« IMPORTANT : Vous disposez d’une formation intégralement prise en charge par vos droits CPF. Réclamez votre formation ». De tels textos, mails ou même appels téléphoniques au domicile sont monnaie courante pour vous inciter à utiliser vos droits au Compte personnel de formation (CPF). Les plus jeunes auront sans doute vu une vidéo d’influenceur proposant des ordinateurs ou smartphones en échange d’une inscription à une formation. Ces messages visent à vous inscrire à des formations « bidons » ou à se connecter à votre compte personnel pour siphonner vos droits. Derrière ces escroqueries, des organismes de formation peu scrupuleux, voire l’ombre de « circuits criminels en bande organisée », selon plusieurs acteurs du secteur...

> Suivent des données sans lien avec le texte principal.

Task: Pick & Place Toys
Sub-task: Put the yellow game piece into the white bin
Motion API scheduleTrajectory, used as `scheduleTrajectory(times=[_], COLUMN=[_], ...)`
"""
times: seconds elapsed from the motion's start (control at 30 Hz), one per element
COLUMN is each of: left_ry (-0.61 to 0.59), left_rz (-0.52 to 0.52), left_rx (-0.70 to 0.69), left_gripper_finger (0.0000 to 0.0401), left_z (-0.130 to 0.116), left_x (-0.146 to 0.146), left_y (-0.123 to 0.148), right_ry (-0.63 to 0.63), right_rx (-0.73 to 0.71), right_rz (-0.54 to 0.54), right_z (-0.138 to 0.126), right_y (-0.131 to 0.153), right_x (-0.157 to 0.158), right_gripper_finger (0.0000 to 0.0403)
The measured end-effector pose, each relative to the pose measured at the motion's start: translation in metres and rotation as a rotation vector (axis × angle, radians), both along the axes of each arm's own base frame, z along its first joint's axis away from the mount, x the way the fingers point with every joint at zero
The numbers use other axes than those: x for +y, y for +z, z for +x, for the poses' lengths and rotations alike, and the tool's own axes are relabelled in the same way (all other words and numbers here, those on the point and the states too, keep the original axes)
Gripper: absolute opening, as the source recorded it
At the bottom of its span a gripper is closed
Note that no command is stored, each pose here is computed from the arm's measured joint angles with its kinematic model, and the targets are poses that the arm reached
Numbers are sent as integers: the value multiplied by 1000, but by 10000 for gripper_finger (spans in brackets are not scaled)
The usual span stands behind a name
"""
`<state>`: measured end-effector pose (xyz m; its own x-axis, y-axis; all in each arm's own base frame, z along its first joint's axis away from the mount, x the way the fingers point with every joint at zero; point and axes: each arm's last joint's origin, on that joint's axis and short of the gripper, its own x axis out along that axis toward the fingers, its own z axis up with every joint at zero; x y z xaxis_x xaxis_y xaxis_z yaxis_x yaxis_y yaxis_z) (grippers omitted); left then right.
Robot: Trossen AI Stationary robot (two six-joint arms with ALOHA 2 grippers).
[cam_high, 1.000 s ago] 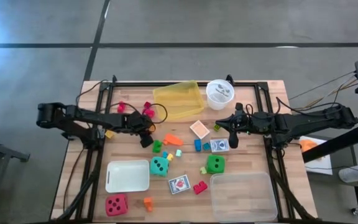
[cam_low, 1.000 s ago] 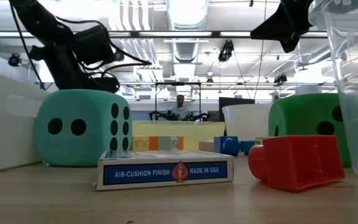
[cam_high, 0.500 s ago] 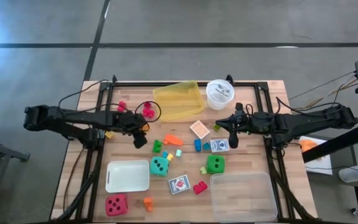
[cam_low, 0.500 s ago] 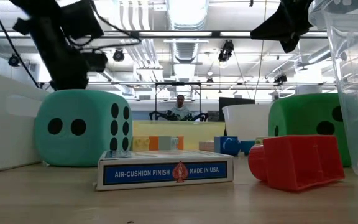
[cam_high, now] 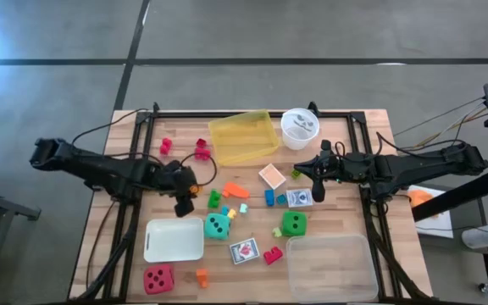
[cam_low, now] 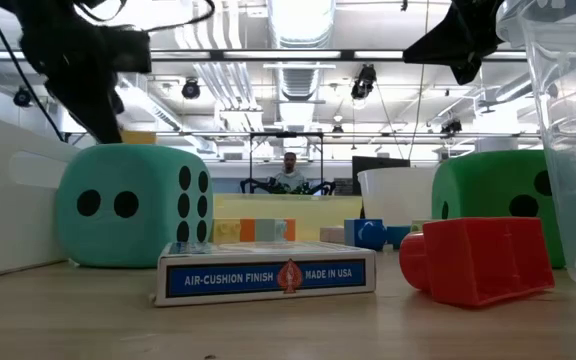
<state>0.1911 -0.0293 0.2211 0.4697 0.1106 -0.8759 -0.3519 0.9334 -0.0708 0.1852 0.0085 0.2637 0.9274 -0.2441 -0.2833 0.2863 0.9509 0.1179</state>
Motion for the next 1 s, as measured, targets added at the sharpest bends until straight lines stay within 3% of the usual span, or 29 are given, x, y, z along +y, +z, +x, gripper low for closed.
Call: scheduleTrajectory(times=[0.43,0.73,1.0], left_ry=[-205,-180,-177], left_rz=[-71,-159,-137], left_rx=[-67,-51,61], left_gripper_finger=[117,117,117], left_z=[-16,-34,-35], left_x=[-66,-98,-123], left_y=[17,12,-12], right_ry=[0,0,0], right_rx=[0,0,0], right_rz=[0,0,0], right_z=[0,0,0], right_y=[0,0,0], right_x=[0,0,0], right_gripper_finger=[20,20,20])
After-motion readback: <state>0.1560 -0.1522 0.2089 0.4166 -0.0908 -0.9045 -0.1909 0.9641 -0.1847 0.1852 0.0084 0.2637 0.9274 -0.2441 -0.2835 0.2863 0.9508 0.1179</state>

« Aucun organisme officiel – ni Pôle emploi, ni France Compétence, ni la Caisse des dépôts – n’appelle individuellement les bénéficiaires pour leur proposer des formations ! Dès que l’on reçoit un tel appel, il y a un risque de fraude », alerte Michel Clézio, président du Syndicat national des organismes de formation (Synofdes, lire l’interview ci-dessous). La fraude au CPF représente un montant de 16 millions d’euros, selon les estimations de la Caisse des dépôts qui gère la plateforme numérique ; l’institution financière a déposé une trentaine de plaintes auprès de la justice. « Lorsqu’il y a des politiques publiques avec des fonds qui semblent facilement accessibles, cela attire toujours les convoitises », se désole Géraldine Boureau, responsable du service régulation et financement de la Caisse des dépôts, un service justement créé pour faire le ménage dans le maquis des magouilles au CPF. « Quand vous avez des gens qui fraudent, ils volent non seulement de l’argent public, mais ils discréditent aussi tout le système », se désole Laurence Carlinet, directrice exécutive France & nouveaux partenariats d’ETS Global, entreprise qui délivre des certifications de compétences en langues (Toeic, Toefl…).
Car, au-delà de la fraude, l’enjeu est aussi de faire cesser les pratiques commerciales agressives. Formations non éligible au CPF, dont le coût est largement surévalué ou le niveau de formation est insuffisant… Tout est bon pour escroquer les bénéficiaires peu vigilants.
Démarchage abusif
Devant l’avalanche de pratiques irrégulières et d’alertes envoyées par les ayants droit (40 % des signalements concernent le démarchage abusif), les organismes en charge du dispositif ont commencé à traquer fraudeurs et profiteurs d’un système jusqu’alors peu contraignant. France compétences, l’établissement public chargé de contrôler les formations, s’est tout d’abord penché sur le rôle des certificateurs de compétences. « La certification était l’une des principales portes d’entrée à la fraude car certains certificateurs ne vérifiaient pas la réalité de la formation dispensée ou fixaient un niveau de compétences à atteindre très bas », précise Mikaël Charbit, directeur de la certification de France compétences.
L’établissement public a ensuite ausculté les organismes de formation (OF) eux-mêmes. De septembre à décembre 2021, il a réalisé un important travail de contrôle des OF inscrits au répertoire spécifique (formations sur les compétences transversales). Le nombre d’organismes de formation référencés sur la plateforme CPF est ainsi passé de 21 000 en 2021 à 15 000 aujourd’hui et le nombre de formations de 400 000 à 200 000. Dernière étape de ce processus d’assainissement : l’obligation à compter du 1er janvier 2022 pour les OF d’être certifiés Qualiopi, une certification de qualité délivrée par l’État. La Caisse des dépôts a ainsi bloqué 1500 autres organismes. Et a lancé une grande campagne digitale de sensibilisation et de prévention.
Malgré ce grand ménage, les sollicitations folkloriques ne semblent pas faiblir. Toutefois, la fraude constatée est un « phénomène extrêmement marginal », assure Géraldine Boureau de la Caisse des dépôts : elle ne représente que 0,05 % des fonds disponibles. « Le CPF est un beau succès, il ne faudrait pas que le dispositif soit cassé par les manœuvres de quelques acteurs malintentionnés », constate Laurence Carlinet d’ETS Global. « Il faut défendre ce système qui offre une plus grande facilité d’accès à la formation et une meilleure répartition des fonds entre tous les bénéficiaires. » Des paroles rassurantes qui ne sauraient cependant cacher qu'un très grand nombre de Français a été exposé à des messages frauduleux.